I am Bastian. I had to smile and laugh to myself as my one free hour ticked away and despite the fact that my stomach was growling in an audible way, I could not tear my eyes away from the pages. The thought had occurred to me as I had read the afore mentioned words: if I was hungry, or especially cold, I don’t think I could concentrate to read. But here I was starving and sacrificing all bodily needs for the sake of this all important story.

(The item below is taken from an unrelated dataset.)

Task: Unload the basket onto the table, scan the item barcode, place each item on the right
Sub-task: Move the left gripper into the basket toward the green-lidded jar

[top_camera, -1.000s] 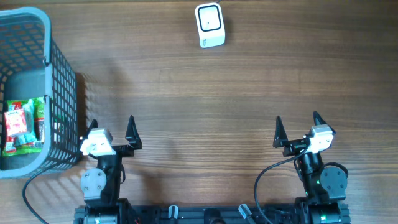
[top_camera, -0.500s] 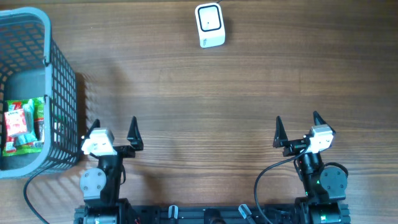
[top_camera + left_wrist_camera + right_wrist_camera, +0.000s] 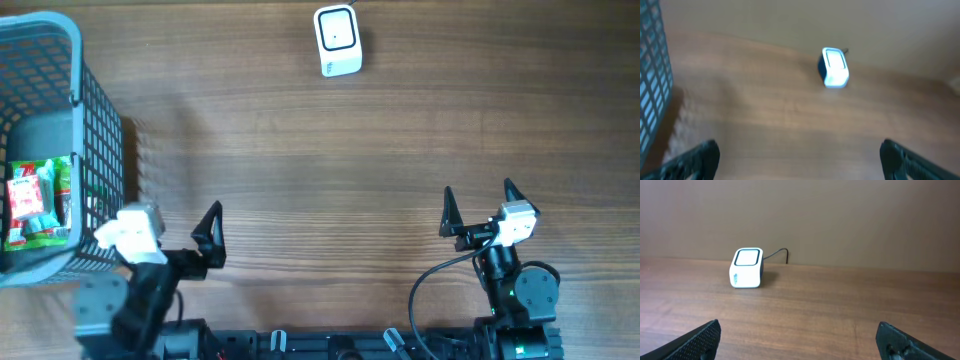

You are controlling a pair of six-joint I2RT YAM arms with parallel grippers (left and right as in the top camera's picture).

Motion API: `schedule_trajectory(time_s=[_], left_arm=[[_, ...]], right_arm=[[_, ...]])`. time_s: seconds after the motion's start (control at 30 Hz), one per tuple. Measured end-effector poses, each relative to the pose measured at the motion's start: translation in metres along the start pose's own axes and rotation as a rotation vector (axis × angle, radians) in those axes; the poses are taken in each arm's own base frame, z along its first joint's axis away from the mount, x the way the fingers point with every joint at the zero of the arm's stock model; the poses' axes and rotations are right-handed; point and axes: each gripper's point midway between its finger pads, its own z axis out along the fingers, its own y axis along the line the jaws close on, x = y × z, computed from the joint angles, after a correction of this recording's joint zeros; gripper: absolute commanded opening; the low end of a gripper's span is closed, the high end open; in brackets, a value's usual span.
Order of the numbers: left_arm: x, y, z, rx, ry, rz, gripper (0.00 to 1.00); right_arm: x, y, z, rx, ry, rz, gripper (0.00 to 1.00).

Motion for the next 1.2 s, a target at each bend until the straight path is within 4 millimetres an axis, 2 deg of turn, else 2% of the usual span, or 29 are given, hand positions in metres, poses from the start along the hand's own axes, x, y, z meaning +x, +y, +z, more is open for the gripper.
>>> schedule_trajectory(time_s=[0.17, 0.2, 0.23, 0.27, 0.3, 0.4, 0.47, 0.53, 0.57, 0.6, 0.67, 0.73, 0.83, 0.9, 1.0, 1.1, 1.2], left_arm=[[-0.025, -0.003, -0.024, -0.112, 0.308, -0.039, 1.00], [-0.033, -0.004, -0.026, -0.130, 0.353, -0.039, 1.00], [-0.054, -0.006, -0.028, -0.156, 0.421, -0.033, 1.00], [-0.067, -0.007, -0.025, -0.171, 0.462, -0.027, 1.00], [-0.075, -0.008, -0.024, -0.179, 0.502, -0.026, 1.00], [-0.117, -0.011, -0.004, -0.185, 0.527, 0.004, 1.00], [-0.136, -0.008, 0.018, -0.193, 0.539, 0.014, 1.00], [-0.144, -0.005, 0.036, -0.193, 0.542, 0.018, 1.00], [-0.145, -0.005, 0.039, -0.193, 0.545, 0.023, 1.00], [-0.147, -0.001, 0.052, -0.194, 0.554, 0.030, 1.00], [-0.150, 0.007, 0.067, -0.221, 0.551, 0.049, 1.00], [-0.157, 0.027, 0.077, -0.316, 0.526, 0.045, 1.00], [-0.175, 0.069, 0.074, -0.489, 0.451, 0.003, 1.00], [-0.190, 0.108, 0.059, -0.631, 0.387, -0.048, 1.00], [-0.196, 0.151, 0.032, -0.783, 0.354, -0.119, 1.00], [-0.184, 0.183, 0.002, -0.901, 0.395, -0.198, 1.00], [-0.174, 0.207, -0.015, -0.962, 0.421, -0.273, 1.00]], right_arm=[[0.000, 0.000, 0.000, 0.000, 0.000, 0.000, 1.00], [0.000, 0.000, 0.000, 0.000, 0.002, 0.000, 1.00], [0.000, 0.000, 0.000, 0.000, 0.002, 0.000, 1.00], [0.000, 0.000, 0.000, 0.000, 0.002, 0.000, 1.00], [0.000, 0.000, 0.000, 0.001, 0.000, 0.000, 1.00], [0.000, 0.000, 0.000, 0.001, -0.001, 0.000, 1.00], [0.000, 0.000, 0.000, 0.001, -0.002, 0.000, 1.00], [0.000, 0.000, 0.000, 0.001, -0.002, 0.000, 1.00], [0.000, 0.000, 0.000, 0.001, -0.002, 0.000, 1.00], [0.000, 0.000, 0.000, 0.001, -0.001, 0.000, 1.00], [0.000, 0.000, 0.000, 0.001, -0.002, 0.000, 1.00], [0.000, 0.000, 0.000, 0.001, -0.002, 0.000, 1.00], [0.000, 0.000, 0.000, 0.001, -0.001, 0.000, 1.00], [0.000, 0.000, 0.000, 0.001, -0.001, 0.000, 1.00], [0.000, 0.000, 0.000, 0.001, -0.002, 0.000, 1.00], [0.000, 0.000, 0.000, 0.001, -0.001, 0.000, 1.00], [0.000, 0.000, 0.000, 0.001, -0.002, 0.000, 1.00]])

I’ve never felt like the pathetic character in a book. I’ve always felt like I could be the hero: that I could make the tough decisions and do what needed to be done. But now I feel like Bastian. When the book is depicting his life and what he’s thinking I feel akin to him. I feel like a failure, weak and pathetic; no good. Bastian and I read the same words of "The Neverending Story" as it tells us about Atreyu and his great adventure. How he has no fear and he rises early before dawn for his quest. How he knows what needs to be done and he fights through temptation without thinking twice about what he wants. He walks the edges of cliffs and out upon giant spiderwebs over endlessly deep canyons without fear. With a firm sense of duty. He goes on a quest with no direction and no understanding but just trusts that it will all be as it should.

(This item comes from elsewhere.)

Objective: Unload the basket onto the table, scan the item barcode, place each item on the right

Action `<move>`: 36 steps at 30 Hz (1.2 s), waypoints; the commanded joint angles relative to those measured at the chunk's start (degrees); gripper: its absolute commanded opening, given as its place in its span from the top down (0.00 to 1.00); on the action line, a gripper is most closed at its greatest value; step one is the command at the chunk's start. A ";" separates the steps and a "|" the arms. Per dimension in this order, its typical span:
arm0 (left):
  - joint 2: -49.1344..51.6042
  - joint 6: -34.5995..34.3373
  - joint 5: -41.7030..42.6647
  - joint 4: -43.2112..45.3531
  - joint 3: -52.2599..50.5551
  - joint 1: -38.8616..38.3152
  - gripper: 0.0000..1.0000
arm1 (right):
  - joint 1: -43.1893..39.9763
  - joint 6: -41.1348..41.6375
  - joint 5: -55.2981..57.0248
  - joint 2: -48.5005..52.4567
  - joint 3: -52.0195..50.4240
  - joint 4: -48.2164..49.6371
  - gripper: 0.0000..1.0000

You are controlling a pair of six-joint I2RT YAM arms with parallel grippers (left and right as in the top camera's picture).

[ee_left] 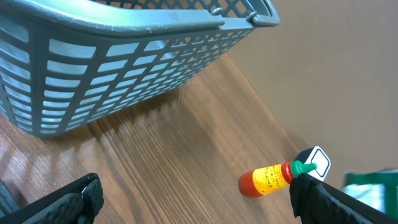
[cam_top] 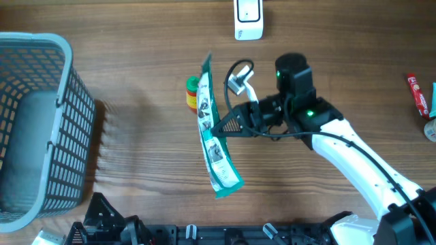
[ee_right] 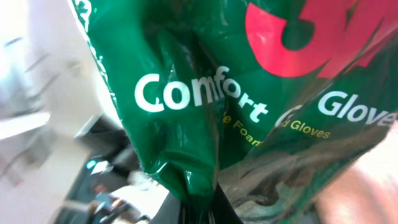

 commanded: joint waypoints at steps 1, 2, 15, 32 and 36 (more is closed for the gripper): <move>-0.22 0.04 0.09 0.20 0.04 -0.17 0.00 | -0.55 -9.97 9.51 -0.52 -5.20 -1.18 0.96; -0.22 0.04 0.09 0.20 0.04 -0.15 0.00 | -0.92 -9.79 11.08 -0.52 -6.51 -1.16 0.96; -0.22 0.04 0.09 0.20 0.04 -0.17 0.00 | -7.23 -9.94 5.68 16.22 -11.72 6.60 0.96; -0.22 0.04 0.09 0.20 0.04 -0.15 0.00 | -15.56 -21.77 6.38 19.30 -14.49 4.74 0.96; -0.22 0.04 0.09 0.20 0.04 -0.15 0.00 | -15.41 -19.71 -8.02 19.30 -14.49 16.15 0.96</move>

Bastian and I read Atreyu’s story together and we both wish that we could be him. We see ourselves and we know who we are. We know we are not the hero. And we take pride in our hiding and reading alone, in our not stopping our reading no matter what: we’re persevering like Atreyu! We take pride in holding off eating until the last possible moment: we have a firm sense of duty: just like Atreyu! We know it’s not much, but it’s what we cling to.

I have loved feeling both satisfied by reading, and a kinship with another human being who feels as pathetic as I with Bastian. Both satisfaction and kinship not things I have had much to do with lately. But I have an advantage on Bastian. I have read this book before. And I know what will happen to us and so I already have hope in the darkness of our present state and I can’t wait to keep going and relearn what I’ve forgotten.

And maybe even now, though I’m exhausted and need sleep, I will stay up wearing my motivational glasses and read through drooping eyelids the story of Atreyu, Bastian, and myself.